Mr. Camping is the 89-year old Harold Camping the head of a California radio station who first predicted the end of the world in 1994.

"Everybody makes mistakes, right? He just seemed so certain about it this time."  James responded when asked whether someone should really get two chances to predict the end of the world.

"I mean, it's right there in the Bible.  The world will end in 7 days, 7 days equals 7,000 years.  Square root of pi, carry the 1 and it's plain as day - May 21, 2011." said James showing creative math skills.
Although the May 21 prediction is widely dismissed, even mocked, Camping’s followers, like James, see validation in that reaction. After all, they say, Noah met nothing but skepticism when building his ark.

"It probably wasn’t even raining at that time while Noah was building the ark.  People were probably scoffing at him while he cleaned up all that animal dung.  Do you have any idea how much poop an Elephant makes in a day?  Multiply that by like a million and you'll see what Noah was dealing with.  Anyway, imagine how silly all those people felt without their bathing suits on when the flood came." says Joe Gullible, a 39-year-old father of six who is crazy.  "It's the same thing, only this time they'll be without our their spiritual bathing suits drowning in their sins.  And they'll all die. All, the scoffing, scofferers, will die, I tell you.  They'll die!!!!!"

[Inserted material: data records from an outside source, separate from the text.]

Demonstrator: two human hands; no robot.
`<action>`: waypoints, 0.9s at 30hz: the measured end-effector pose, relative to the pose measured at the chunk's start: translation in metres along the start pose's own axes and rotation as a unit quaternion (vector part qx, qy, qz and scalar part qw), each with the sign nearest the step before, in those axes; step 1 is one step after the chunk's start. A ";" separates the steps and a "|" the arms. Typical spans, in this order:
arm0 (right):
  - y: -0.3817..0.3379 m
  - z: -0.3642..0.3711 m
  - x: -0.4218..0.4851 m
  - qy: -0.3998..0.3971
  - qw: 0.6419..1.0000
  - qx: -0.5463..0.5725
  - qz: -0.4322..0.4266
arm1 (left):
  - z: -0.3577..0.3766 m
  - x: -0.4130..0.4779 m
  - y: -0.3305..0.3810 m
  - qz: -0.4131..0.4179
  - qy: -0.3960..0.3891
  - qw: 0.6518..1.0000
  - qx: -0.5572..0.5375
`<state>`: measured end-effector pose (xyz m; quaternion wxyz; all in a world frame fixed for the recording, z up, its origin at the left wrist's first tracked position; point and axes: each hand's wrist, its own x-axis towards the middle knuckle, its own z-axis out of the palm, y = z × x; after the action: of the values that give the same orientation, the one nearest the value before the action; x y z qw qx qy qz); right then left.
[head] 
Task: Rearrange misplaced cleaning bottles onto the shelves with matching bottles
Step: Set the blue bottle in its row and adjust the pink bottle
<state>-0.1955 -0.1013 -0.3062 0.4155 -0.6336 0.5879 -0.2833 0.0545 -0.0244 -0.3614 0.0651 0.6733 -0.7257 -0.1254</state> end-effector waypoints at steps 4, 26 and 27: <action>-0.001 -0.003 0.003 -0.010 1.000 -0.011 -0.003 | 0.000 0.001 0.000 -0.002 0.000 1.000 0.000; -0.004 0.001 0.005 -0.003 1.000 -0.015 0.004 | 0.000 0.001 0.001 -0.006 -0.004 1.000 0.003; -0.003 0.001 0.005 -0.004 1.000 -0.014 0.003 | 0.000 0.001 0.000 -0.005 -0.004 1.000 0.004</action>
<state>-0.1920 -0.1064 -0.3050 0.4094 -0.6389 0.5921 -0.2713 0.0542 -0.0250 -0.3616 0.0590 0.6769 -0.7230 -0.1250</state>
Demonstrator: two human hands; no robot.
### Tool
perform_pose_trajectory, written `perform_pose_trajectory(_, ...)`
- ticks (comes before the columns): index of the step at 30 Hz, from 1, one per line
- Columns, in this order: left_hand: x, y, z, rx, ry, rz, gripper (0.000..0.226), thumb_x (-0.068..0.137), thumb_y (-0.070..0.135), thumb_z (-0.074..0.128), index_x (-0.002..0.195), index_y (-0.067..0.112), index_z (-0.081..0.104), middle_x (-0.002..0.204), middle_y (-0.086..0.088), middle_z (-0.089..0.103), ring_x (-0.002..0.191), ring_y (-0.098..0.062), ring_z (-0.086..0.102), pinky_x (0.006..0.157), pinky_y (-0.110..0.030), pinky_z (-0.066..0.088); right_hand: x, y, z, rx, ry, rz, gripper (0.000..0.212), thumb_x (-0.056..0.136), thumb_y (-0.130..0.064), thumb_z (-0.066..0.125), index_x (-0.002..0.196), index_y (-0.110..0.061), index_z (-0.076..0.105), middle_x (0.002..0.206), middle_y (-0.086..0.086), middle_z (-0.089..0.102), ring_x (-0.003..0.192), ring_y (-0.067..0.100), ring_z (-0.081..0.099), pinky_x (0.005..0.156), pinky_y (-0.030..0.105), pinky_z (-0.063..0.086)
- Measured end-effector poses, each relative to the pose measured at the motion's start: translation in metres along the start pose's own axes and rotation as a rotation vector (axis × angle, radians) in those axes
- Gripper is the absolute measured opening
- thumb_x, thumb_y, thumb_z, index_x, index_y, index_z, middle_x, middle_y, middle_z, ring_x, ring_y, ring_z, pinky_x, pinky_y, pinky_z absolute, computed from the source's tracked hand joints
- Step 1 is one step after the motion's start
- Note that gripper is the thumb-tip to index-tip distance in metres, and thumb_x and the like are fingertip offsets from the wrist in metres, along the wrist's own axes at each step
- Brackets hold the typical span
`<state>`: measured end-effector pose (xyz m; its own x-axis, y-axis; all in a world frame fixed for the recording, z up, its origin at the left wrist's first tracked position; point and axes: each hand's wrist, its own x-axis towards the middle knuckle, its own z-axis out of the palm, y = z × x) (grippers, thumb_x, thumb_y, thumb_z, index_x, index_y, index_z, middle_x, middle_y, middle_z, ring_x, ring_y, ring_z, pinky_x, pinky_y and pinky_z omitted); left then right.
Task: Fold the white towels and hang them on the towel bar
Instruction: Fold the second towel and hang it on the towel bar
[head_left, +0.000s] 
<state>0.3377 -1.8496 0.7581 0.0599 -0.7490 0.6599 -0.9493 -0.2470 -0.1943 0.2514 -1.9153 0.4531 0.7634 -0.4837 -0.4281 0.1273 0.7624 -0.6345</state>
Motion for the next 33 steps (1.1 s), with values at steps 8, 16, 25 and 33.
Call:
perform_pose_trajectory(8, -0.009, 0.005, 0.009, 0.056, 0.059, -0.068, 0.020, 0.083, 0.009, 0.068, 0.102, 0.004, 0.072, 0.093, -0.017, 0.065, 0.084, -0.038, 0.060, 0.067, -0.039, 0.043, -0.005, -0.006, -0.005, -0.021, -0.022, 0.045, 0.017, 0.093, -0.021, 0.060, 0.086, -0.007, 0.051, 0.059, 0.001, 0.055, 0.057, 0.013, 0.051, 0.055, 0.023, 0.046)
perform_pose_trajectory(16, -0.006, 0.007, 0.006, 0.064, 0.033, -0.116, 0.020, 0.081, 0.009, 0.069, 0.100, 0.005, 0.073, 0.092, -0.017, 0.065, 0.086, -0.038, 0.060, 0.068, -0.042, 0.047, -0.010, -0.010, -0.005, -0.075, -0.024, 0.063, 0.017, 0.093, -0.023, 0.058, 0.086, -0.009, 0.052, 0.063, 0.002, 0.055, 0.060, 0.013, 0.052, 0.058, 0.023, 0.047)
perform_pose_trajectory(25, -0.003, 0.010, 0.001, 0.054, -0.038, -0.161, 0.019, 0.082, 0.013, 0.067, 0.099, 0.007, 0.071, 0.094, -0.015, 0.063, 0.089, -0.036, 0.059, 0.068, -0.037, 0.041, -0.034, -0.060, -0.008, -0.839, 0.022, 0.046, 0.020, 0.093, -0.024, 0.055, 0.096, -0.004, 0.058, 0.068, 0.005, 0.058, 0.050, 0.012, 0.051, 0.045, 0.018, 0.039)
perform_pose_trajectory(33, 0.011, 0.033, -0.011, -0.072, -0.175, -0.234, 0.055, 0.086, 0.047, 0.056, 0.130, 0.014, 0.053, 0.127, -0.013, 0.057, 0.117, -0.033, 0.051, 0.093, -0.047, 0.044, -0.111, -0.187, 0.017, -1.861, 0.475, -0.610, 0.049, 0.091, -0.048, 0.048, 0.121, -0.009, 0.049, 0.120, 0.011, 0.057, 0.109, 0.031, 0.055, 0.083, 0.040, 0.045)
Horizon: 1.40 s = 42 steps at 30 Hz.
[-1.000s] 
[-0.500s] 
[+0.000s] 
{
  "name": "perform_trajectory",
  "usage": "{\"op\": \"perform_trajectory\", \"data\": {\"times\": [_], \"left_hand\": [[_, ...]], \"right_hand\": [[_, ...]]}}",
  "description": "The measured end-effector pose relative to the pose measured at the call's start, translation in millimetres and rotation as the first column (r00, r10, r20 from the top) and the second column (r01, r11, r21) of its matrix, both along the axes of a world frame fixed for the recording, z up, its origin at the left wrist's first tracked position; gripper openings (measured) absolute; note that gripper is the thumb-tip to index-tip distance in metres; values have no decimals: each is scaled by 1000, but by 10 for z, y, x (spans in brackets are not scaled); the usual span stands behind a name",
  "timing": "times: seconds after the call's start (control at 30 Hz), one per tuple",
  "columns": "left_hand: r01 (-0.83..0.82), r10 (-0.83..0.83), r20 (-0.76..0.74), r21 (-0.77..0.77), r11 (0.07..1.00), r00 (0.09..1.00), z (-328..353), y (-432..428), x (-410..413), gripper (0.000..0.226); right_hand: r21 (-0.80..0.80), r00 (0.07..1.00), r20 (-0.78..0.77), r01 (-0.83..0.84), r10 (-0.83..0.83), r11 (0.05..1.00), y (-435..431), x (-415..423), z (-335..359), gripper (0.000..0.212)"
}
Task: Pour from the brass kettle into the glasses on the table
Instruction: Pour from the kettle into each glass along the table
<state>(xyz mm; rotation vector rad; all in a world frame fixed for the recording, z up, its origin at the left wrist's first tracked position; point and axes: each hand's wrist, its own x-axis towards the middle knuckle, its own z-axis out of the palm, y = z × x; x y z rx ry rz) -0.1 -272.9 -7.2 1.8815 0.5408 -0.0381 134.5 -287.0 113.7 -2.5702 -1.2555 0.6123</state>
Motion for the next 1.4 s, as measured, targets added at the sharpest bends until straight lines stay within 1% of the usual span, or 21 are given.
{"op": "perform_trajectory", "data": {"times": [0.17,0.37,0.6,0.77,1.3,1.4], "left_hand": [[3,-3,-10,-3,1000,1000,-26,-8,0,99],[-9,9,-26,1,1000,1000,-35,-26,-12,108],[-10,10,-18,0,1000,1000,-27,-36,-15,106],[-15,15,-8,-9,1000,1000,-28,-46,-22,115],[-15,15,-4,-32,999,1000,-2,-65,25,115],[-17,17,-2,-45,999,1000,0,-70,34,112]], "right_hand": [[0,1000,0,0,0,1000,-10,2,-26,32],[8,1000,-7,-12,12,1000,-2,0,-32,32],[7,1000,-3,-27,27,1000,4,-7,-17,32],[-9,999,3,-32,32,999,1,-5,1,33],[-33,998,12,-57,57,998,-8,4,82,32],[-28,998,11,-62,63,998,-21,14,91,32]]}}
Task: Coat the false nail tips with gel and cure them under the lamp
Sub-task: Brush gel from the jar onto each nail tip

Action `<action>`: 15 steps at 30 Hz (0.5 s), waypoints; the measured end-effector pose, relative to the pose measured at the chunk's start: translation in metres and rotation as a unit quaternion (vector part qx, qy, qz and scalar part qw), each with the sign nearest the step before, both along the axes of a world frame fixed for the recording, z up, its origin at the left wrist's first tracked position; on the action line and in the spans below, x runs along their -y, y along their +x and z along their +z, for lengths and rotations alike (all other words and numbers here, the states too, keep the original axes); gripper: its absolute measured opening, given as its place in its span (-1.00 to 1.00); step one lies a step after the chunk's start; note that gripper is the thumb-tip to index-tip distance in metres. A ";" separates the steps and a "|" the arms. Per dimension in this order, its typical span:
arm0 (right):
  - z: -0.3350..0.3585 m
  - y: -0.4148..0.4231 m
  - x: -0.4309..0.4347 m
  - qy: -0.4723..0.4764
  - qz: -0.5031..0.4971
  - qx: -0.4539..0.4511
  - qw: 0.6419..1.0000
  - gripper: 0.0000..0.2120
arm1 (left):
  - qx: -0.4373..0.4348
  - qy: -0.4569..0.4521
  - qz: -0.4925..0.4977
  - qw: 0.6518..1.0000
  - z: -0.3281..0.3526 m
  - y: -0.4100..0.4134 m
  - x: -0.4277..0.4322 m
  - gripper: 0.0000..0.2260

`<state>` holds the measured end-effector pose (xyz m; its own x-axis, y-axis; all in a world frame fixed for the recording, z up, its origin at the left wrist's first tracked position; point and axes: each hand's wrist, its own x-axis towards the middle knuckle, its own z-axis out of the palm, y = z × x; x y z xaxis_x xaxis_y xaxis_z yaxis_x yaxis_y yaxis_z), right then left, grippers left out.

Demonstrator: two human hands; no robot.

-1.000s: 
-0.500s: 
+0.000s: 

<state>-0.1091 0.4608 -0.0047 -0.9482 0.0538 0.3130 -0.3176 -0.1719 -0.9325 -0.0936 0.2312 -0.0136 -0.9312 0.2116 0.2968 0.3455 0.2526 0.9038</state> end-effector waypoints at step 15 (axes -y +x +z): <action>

In summary:  Poop.  Scoff.  Death.

Bank of America is expected to commence foreclosure proceedings this week which, given the backlog of foreclosure complaints in the State, should have James without his home three days before the world ends.

When asked how things could have gone so contrary to his beliefs, James remained dumbfounded.

"I mean everything else in there was true.  Adam & Eve, The Great Flood, Zombies.  I figured I couldn't go wrong."

"I guess I got some bad information."